Pain relievers may help relieve physical symptoms, such as cramps, joint pain, headaches, backaches, and breast tenderness. These include: Ibuprofen, Naproxen, and Aspirin
Stress management, such as relaxation techniques and spending time on activities you enjoy.
Facts about PMDD-
- It is a severe and debilitating disorder that, like PMS, has mood related symptoms that recur monthly during the luteal phase of the menstrual cycle then cease when the period begins.
- It affects 2–5% of menstruating people.
- Symptoms can include severe irritability and overreactions, depression, feelings of hopelessness, conflict with other people and intense white-hot uncontrollable rage.
- It is classified as a “depressive disorder not otherwise specified”. Some were concerned that diagnostic inclusion would give ammunition to stereotypes that “women go crazy in their periods” or would anthologize the normal happenings of the menstrual cycle. Others note that PMDD is disordered PMS, and not normal.
- Taking birth control pills and skipping the placebo week can be a helpful treatment (because no period = no period disorders). But even though there is no medical benefit for anyone to take the placebo pills, and even if a doctor prescribes skipping the placebo pills in treatment of this disorder it’s still not used as a treatment.

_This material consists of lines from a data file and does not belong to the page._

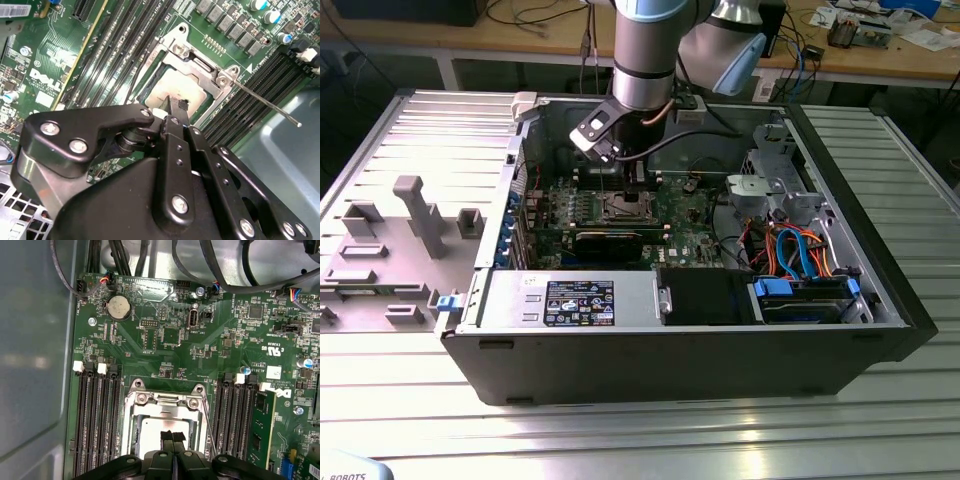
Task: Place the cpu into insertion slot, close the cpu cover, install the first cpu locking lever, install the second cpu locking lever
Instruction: 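Install the first cpu locking lever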
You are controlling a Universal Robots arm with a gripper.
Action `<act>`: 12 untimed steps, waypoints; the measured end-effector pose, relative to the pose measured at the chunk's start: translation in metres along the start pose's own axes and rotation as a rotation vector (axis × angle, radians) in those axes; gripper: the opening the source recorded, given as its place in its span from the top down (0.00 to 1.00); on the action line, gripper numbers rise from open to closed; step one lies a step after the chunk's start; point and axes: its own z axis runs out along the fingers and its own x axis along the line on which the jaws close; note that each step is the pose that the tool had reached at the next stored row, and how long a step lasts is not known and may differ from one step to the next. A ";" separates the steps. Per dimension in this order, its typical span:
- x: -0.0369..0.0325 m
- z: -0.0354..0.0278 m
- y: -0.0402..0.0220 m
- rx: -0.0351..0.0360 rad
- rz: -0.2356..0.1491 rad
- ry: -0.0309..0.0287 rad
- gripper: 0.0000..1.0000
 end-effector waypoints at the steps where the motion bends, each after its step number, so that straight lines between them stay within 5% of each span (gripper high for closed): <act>1: 0.0000 -0.0007 0.0000 0.0000 0.000 0.0000 0.89; 9: -0.0001 -0.0144 -0.0003 0.0000 0.000 0.0001 0.89; 12: -0.0001 -0.0244 -0.0006 0.0001 0.000 0.0000 0.89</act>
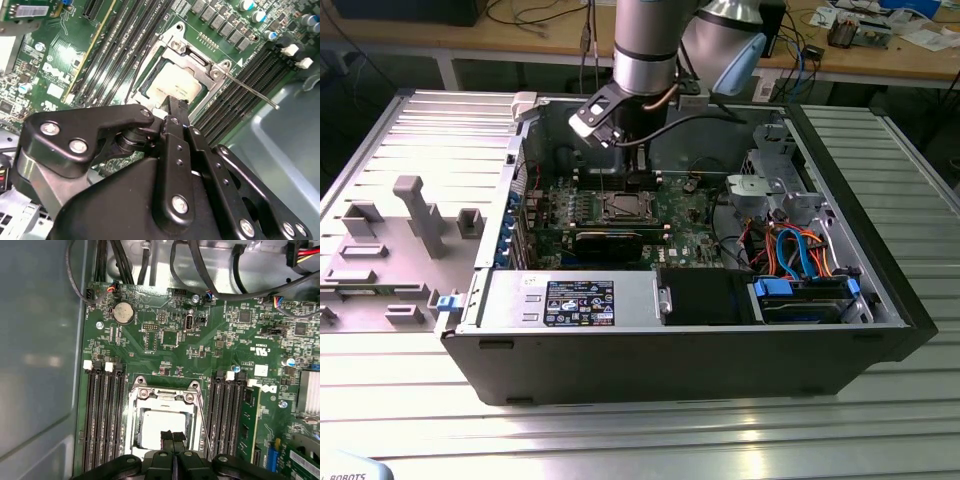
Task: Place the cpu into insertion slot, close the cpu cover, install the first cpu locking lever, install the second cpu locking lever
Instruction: 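Install the first cpu locking lever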
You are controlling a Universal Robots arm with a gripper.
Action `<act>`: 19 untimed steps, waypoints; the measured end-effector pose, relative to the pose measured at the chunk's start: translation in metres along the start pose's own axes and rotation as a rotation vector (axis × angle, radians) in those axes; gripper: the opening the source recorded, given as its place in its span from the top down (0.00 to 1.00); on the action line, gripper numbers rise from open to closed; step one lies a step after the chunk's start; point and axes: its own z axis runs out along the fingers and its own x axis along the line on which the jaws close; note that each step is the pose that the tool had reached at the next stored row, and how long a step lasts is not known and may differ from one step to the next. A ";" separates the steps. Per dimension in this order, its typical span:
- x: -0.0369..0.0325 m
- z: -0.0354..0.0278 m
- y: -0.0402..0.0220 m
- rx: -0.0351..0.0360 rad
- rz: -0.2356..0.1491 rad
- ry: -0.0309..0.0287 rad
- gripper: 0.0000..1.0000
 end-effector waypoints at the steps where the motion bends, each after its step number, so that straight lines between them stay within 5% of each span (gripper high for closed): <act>1: 0.0000 -0.0040 -0.0001 0.0000 0.000 0.0000 0.89; 8: -0.0001 -0.0218 -0.0005 0.0002 0.000 0.0000 0.89; 19: 0.0002 -0.0241 -0.0046 0.0001 0.028 0.0008 0.89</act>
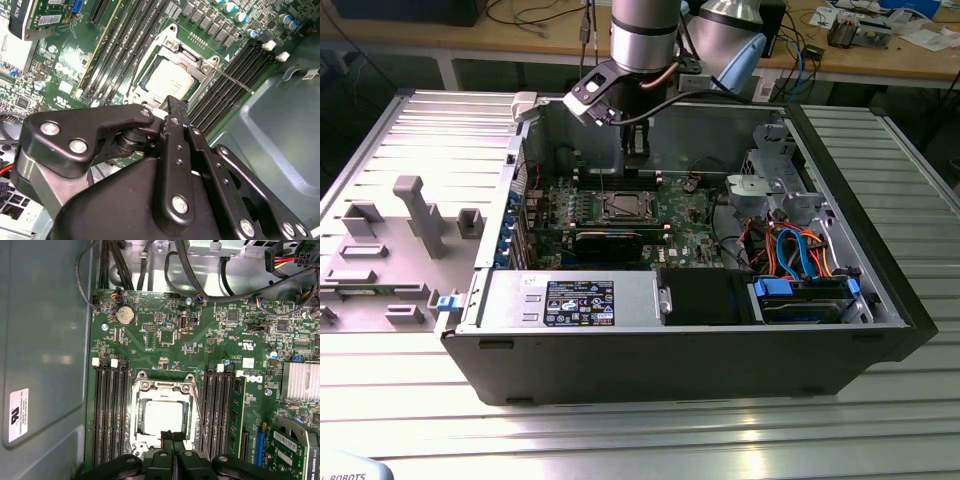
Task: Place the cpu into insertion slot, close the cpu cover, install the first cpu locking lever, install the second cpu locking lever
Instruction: 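Install the first cpu locking lever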
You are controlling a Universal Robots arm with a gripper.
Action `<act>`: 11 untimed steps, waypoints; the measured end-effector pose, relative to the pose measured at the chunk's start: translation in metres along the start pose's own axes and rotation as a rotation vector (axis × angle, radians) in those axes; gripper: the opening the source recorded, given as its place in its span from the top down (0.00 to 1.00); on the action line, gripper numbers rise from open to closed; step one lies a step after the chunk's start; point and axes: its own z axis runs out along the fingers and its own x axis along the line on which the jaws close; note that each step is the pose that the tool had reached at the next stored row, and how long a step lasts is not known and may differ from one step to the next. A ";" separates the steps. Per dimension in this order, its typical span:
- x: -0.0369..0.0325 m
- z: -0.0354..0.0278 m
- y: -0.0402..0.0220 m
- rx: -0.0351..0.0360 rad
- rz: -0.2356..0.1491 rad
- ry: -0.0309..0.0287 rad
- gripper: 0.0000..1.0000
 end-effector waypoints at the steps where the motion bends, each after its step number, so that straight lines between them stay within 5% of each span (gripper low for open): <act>1: 0.0000 0.0000 0.0000 0.0000 0.000 0.0000 0.89; 3: 0.0000 0.0000 -0.0001 0.0000 -0.012 -0.0002 0.89; 11: 0.0000 0.0000 -0.0001 -0.0012 -0.207 -0.0051 0.89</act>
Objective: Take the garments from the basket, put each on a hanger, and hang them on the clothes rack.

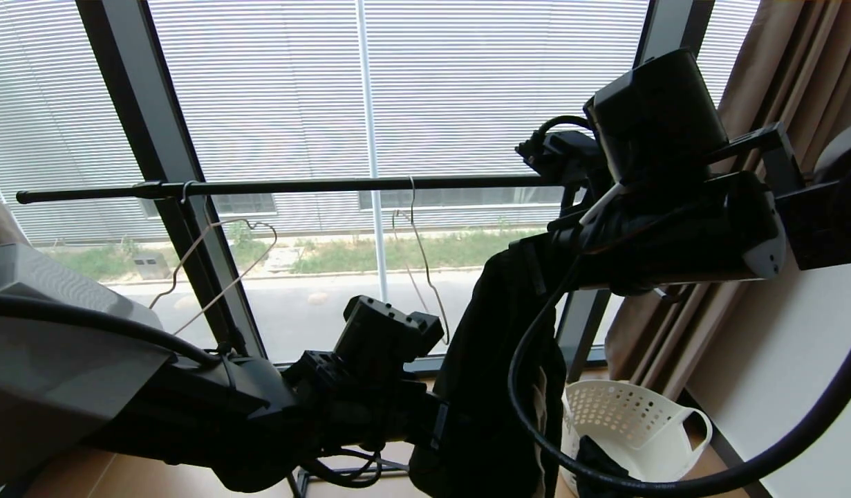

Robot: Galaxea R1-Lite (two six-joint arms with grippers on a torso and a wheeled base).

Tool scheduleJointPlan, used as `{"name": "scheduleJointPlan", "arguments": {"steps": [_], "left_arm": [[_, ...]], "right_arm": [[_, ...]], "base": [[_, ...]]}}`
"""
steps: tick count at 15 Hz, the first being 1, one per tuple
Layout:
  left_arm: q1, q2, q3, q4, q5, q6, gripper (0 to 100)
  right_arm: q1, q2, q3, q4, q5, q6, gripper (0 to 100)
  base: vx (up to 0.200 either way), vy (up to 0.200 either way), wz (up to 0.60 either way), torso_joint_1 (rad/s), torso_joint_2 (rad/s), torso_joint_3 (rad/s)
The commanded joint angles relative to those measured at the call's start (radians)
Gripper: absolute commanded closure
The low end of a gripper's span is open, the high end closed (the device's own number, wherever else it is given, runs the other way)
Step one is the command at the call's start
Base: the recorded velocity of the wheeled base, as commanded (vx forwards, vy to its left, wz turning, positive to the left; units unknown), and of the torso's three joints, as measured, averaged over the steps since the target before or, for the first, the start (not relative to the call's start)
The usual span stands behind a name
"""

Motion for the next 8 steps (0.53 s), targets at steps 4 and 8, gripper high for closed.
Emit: {"name": "scheduleJointPlan", "arguments": {"steps": [4,8], "left_arm": [[-0.001,0.031,0.068,-0.001,0.005,0.0,0],[-0.001,0.037,0.082,-0.001,0.026,-0.002,0]], "right_arm": [[0.0,-0.027,0.001,-0.048,-0.001,0.002,100],[-0.009,-0.075,0.025,-0.05,-0.001,0.003,100]], "base": [[0.0,0.0,0.0,0.0,0.0,0.0],[0.0,0.0,0.0,0.0,0.0,0.0]]}}
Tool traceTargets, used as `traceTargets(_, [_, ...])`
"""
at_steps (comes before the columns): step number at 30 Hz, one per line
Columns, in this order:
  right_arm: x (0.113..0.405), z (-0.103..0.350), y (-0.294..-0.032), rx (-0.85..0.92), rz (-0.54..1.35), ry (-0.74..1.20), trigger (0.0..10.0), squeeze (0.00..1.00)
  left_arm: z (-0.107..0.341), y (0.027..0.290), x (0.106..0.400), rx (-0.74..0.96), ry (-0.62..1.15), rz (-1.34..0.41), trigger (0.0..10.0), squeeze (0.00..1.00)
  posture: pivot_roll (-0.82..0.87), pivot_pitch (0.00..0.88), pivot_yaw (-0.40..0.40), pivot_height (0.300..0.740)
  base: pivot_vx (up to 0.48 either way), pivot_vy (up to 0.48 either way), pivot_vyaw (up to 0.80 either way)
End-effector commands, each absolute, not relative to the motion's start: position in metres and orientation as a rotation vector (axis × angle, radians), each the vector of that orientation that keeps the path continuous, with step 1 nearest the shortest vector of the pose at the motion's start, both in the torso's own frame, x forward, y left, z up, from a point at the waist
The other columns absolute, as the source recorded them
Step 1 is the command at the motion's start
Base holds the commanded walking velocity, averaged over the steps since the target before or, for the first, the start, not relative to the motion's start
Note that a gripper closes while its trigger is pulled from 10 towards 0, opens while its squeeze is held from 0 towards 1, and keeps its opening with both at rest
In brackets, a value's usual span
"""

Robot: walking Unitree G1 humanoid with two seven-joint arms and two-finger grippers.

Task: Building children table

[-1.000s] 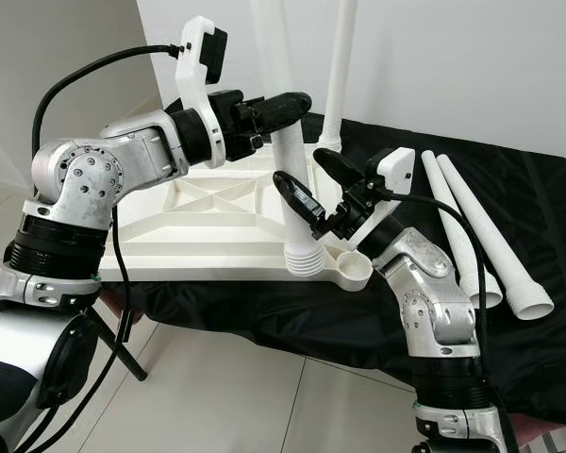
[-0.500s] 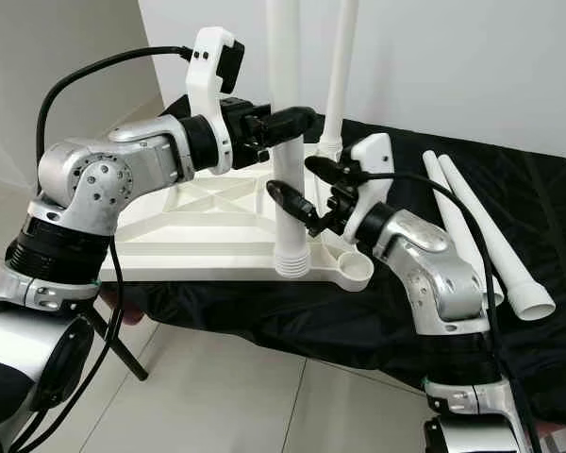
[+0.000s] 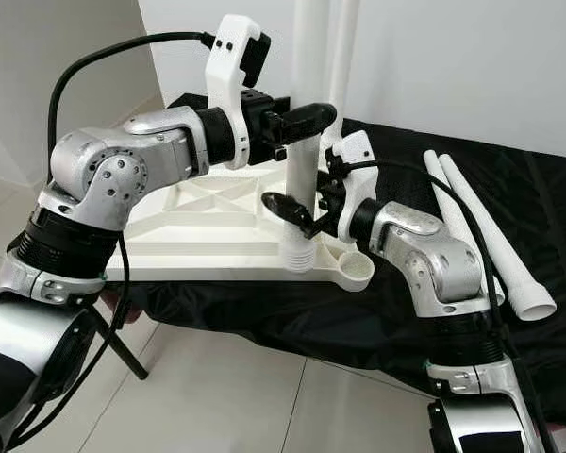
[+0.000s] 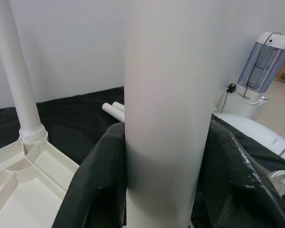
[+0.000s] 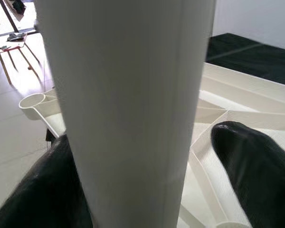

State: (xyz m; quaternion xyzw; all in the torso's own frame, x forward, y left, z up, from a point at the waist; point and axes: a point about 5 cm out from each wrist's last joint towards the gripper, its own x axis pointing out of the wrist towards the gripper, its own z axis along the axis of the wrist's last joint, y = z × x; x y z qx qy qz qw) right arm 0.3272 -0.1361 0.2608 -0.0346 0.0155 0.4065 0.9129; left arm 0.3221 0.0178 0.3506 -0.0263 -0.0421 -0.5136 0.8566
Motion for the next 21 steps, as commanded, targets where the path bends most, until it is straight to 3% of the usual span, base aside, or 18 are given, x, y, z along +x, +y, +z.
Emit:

Tips to treat PMDD – Alternative medicine
Dietary changes include:
- decreasing intake of sugar, salt, caffeine, and alcohol
- increasing protein and intake of complex carbohydrates
Exercise, stress management techniques, and help in viewing menstruation in a positive light may help.
Other strategies that may help include:
- taking it easy on the days leading up to menstruation
- talking to a partner or trusted friend
- finding relaxing activities that relieve tension, such as reading, watching a movie, going for a walk, or having a bath
Impact on relationships & work –
- About half of individuals with PMDD report losing an intimate partner relationship due to PMDD
- 98% feel PMDD puts a significant strain on their current intimate partner relationship
- 97% feel PMDD places a significant strain on their family relationships
- 42.7% of those with children report problems with parenting due to PMDD
- 10.5% report that they felt completely unable to parent during PMDD
- 16.8% report having lost a job due to PMDD
Speak with your health care provider right away if you think you may be experiencing symptoms of PMDD. As the symptoms of PMDD can be long-lasting, it is advisable to seek treatment as soon as possible.